Determine how many lines of the material hold the word "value", and answer with the number only.

◆ Extracted records ◆
◆ ◆ ◆ ◆
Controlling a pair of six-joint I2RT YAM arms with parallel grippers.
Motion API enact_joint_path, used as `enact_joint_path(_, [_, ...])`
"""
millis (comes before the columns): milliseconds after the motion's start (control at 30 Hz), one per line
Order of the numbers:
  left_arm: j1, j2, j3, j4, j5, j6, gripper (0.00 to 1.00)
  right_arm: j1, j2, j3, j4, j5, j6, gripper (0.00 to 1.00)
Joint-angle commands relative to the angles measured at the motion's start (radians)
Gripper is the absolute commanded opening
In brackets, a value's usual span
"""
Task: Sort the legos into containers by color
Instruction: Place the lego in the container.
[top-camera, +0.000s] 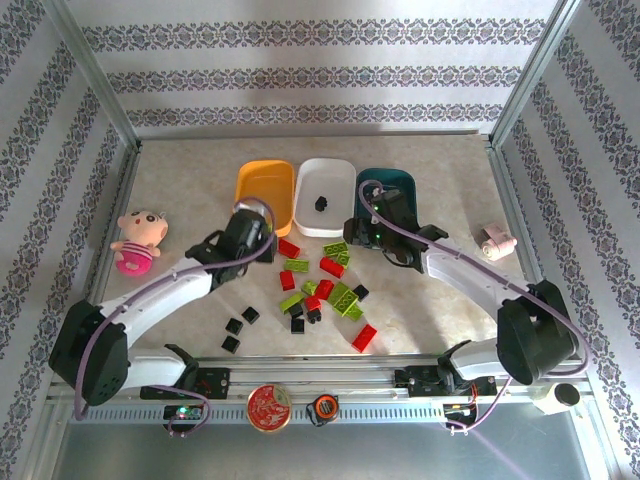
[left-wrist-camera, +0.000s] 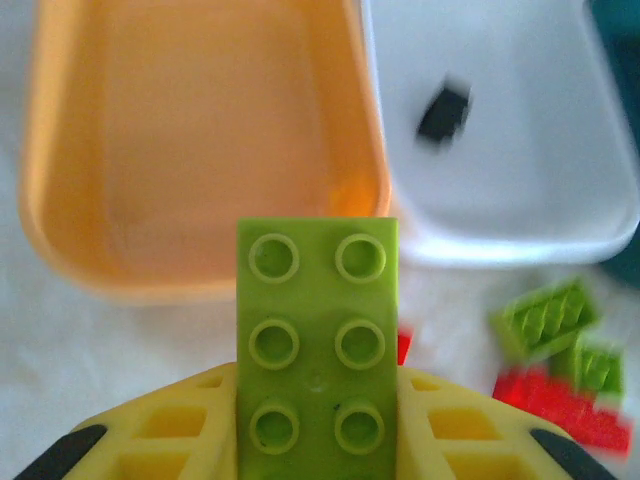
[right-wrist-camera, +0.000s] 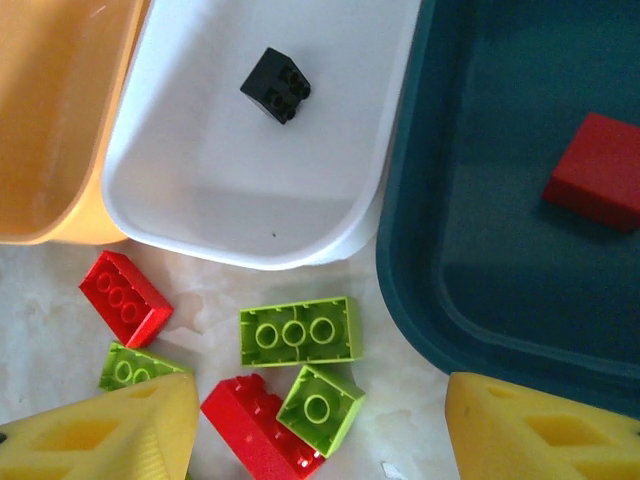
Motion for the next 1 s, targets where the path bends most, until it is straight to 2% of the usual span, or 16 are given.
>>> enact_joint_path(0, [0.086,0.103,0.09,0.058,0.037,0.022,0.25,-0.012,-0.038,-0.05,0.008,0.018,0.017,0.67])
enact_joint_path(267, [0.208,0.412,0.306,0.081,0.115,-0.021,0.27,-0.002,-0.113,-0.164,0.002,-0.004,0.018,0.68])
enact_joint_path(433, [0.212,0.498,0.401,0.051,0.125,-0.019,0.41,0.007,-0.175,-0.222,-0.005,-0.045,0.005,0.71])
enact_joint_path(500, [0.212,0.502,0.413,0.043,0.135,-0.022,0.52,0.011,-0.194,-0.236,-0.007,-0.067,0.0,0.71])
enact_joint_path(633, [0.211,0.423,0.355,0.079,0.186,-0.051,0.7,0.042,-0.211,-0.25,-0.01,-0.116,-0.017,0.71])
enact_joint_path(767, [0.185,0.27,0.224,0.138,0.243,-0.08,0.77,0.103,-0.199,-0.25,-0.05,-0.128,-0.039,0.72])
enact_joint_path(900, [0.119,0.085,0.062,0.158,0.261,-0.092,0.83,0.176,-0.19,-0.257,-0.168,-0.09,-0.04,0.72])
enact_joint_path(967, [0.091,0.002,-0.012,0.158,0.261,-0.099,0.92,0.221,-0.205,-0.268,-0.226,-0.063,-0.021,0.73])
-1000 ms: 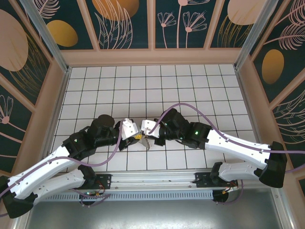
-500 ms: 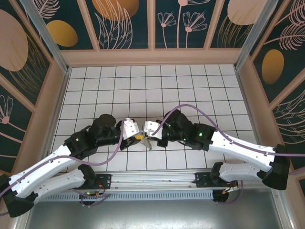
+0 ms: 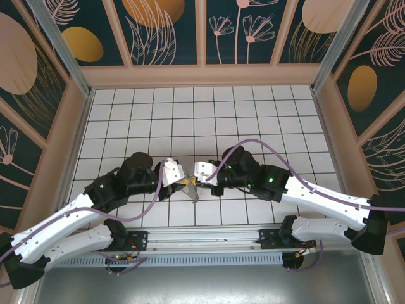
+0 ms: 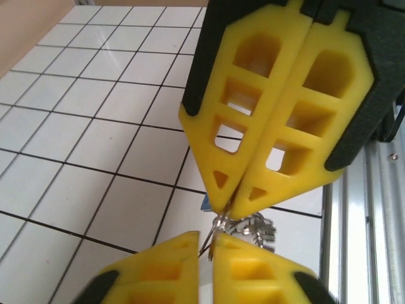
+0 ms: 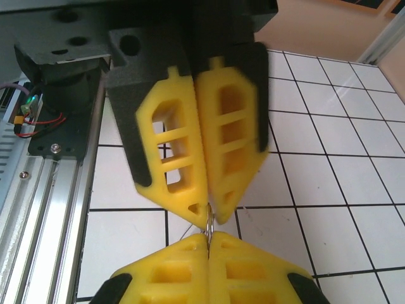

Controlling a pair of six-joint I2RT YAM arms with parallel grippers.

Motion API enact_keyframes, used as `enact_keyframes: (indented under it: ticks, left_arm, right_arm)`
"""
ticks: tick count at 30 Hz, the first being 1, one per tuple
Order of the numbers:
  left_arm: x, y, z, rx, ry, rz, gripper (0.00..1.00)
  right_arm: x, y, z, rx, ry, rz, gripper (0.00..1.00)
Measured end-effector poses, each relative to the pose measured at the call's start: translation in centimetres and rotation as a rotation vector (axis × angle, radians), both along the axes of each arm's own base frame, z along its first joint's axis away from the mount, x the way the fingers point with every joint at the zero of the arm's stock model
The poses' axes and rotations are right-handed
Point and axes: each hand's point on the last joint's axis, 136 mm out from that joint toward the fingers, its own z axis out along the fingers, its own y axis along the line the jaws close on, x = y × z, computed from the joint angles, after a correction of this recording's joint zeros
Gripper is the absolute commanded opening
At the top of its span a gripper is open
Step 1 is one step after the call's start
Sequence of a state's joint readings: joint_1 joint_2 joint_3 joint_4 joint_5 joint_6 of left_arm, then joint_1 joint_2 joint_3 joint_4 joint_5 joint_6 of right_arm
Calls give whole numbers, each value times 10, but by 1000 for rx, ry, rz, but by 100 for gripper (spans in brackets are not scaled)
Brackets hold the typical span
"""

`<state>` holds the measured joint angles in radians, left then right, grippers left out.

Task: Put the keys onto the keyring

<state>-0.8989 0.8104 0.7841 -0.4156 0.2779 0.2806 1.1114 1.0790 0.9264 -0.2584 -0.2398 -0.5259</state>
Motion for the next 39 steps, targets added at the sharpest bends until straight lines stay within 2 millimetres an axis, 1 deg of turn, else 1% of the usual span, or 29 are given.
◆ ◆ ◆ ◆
◆ Answer to this task ◆
2